It was over, Jack told himself briskly, ignoring the corrosive guilt that ate at his gut. Carter had lived and since then they had made the difficult, painful move back to a primarily professional relationship. As far as Jack could tell, Carter had already moved on. She had developed a relationship with a glowy alien who had followed her home and, although it had ended when the alien had sacrificed his life to save her, Jack figured it was a sign. Jack had known she would move on given the chance; he was just a beaten-up old soldier with a ton of baggage. Carter was young, beautiful and a genius. She could do better than him; had done better given that the alien in question had been an advanced being. So, he was moving on too.
His mind drifted to the old acquaintance he had run into at the grocery store the previous weekend; Amy Castle. She had been a neighbour when he and Sara had been married. Charlie had been a couple of years older than her daughter Daisy. She was an attractive brunette with a wide smile and a good sense of humour. She had just recently divorced Daisy’s father and had made it clear to Jack that she wouldn’t be averse to meeting up for drinks. He still had her business card in his kitchen drawer. He’d been meaning to call her…

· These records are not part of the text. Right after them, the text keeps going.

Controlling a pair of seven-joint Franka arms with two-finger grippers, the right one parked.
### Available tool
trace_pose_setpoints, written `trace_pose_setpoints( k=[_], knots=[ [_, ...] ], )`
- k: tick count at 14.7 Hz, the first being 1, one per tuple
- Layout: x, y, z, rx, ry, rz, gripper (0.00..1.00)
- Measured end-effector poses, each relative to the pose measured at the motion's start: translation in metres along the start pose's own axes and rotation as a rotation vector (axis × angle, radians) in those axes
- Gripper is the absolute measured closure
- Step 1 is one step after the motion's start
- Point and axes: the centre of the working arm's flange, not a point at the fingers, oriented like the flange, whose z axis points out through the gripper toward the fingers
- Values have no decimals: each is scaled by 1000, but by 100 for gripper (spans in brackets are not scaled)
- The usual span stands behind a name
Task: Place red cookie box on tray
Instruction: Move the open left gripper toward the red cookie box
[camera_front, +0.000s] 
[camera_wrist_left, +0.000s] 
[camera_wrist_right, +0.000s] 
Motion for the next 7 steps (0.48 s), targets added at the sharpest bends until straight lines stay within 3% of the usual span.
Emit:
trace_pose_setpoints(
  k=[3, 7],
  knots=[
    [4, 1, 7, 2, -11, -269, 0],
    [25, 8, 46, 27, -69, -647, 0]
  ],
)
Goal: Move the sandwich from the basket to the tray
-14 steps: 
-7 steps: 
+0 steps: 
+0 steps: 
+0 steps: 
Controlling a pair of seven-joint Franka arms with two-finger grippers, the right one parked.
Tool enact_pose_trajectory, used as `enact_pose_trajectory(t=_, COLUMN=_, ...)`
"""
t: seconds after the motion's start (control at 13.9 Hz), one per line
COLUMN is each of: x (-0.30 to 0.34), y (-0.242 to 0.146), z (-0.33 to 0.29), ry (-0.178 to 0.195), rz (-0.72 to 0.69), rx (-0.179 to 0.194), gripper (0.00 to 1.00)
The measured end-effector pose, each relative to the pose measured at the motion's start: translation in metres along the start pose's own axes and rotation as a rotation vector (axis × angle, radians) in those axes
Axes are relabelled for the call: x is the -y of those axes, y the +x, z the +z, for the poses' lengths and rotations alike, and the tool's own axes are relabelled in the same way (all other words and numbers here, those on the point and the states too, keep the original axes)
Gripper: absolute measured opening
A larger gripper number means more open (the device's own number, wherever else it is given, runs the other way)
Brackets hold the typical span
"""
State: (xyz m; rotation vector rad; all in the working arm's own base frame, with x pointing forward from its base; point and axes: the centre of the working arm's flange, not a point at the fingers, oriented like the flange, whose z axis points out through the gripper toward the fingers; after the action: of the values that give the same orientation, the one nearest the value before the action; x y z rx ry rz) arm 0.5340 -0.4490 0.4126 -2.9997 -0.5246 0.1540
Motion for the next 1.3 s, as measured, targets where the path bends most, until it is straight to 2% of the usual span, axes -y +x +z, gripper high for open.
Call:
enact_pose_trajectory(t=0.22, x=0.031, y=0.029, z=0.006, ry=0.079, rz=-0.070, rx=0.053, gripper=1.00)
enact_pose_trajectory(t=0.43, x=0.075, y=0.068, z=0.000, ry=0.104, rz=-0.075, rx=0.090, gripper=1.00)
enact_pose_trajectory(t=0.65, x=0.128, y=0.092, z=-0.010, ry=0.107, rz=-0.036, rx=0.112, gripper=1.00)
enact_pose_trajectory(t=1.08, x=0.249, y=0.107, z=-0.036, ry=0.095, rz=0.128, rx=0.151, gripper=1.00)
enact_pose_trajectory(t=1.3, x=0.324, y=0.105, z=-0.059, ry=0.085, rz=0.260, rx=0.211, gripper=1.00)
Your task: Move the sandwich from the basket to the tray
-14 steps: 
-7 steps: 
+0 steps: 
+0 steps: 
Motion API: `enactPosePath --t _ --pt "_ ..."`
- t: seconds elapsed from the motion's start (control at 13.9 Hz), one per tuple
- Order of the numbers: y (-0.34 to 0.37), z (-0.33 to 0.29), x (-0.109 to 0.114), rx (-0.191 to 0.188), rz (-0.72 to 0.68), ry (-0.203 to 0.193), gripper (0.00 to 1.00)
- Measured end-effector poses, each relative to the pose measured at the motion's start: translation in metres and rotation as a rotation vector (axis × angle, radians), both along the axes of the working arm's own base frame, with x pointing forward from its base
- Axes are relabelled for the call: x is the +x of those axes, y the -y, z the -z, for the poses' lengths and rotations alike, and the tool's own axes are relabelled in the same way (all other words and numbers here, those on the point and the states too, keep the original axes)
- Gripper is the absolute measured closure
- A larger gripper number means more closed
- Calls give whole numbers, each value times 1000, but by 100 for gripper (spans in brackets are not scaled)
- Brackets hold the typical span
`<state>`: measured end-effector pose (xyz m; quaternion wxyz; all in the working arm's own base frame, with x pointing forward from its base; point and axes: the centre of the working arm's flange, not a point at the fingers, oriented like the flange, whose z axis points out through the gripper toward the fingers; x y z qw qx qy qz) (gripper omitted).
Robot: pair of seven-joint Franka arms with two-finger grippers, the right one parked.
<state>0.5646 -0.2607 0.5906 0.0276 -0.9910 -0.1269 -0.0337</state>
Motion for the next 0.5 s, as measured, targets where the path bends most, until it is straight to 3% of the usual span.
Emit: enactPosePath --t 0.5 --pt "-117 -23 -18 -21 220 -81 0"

Jack sighed in frustration as a wave of guilt hit. It made no sense that it felt like he was cheating on Carter. It wasn’t as though they’d had any kind of agreement not to see other people or that she hadn’t moved on herself with Mr Glowy-Alien-Guy. But it didn’t feel right to call Amy given the anniversary and, if he had remembered it, he was certain Carter had remembered it especially as the day had ended with Carter killing the Tok’ra Martouf who had been turned into za’tarc and programmed to kill the President. Martouf had also been the mate of the Tok’ra symbiote who had taken Carter as a host briefly and she had felt the full force of her grief and Jolinar’s. He felt a frisson of remembered guilt that he hadn’t been able to shoot Martouf before Carter…
Jack’s heart sank.
It was so not shaping up to be a good day.
o-O-o
Teal’c stepped through the Stargate and onto the ramp with a clatter. He ignored the raised looks at the traditional Jaffa warrior garb he wore and nodded at General Hammond as he came to a stop before the SGC commander.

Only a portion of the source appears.